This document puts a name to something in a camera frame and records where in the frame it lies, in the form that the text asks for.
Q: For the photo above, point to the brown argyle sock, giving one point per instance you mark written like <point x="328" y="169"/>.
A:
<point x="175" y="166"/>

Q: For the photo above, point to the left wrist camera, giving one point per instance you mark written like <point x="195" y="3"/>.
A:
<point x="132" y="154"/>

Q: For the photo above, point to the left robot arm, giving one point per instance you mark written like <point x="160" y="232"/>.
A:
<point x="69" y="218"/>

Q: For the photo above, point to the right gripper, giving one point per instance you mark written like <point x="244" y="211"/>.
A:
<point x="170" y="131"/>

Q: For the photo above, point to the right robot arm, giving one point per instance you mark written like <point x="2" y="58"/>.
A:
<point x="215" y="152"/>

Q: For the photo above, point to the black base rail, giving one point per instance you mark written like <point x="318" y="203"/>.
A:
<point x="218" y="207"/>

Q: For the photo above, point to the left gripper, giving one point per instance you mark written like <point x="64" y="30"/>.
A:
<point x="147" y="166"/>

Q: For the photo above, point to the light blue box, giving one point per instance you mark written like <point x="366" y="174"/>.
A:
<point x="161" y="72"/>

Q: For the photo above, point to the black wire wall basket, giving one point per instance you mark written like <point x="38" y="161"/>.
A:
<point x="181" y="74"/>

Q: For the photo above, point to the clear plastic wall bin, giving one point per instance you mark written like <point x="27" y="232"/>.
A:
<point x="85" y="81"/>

# [What to work on]
Identify and extract each line of the listing that contains "instance".

# [Solution to this exercise]
Q: For the photo above, point to the brown argyle sock, giving one point per instance you mark written like <point x="328" y="169"/>.
Q: For the photo above, point to the left wrist camera, giving one point per instance you mark written like <point x="195" y="3"/>.
Q: For the photo above, point to the left robot arm, giving one point per instance you mark written like <point x="160" y="232"/>.
Q: For the photo above, point to the right gripper, giving one point per instance you mark written like <point x="244" y="211"/>.
Q: For the photo above, point to the right robot arm, giving one point per instance you mark written like <point x="2" y="58"/>.
Q: For the photo above, point to the black base rail, giving one point per instance you mark written like <point x="318" y="203"/>.
Q: For the photo above, point to the left gripper, giving one point per instance you mark written like <point x="64" y="30"/>.
Q: For the photo above, point to the light blue box, giving one point per instance you mark written like <point x="366" y="174"/>.
Q: For the photo above, point to the black wire wall basket, giving one point per instance you mark written like <point x="38" y="161"/>.
Q: For the photo above, point to the clear plastic wall bin, giving one point per instance you mark written like <point x="27" y="232"/>.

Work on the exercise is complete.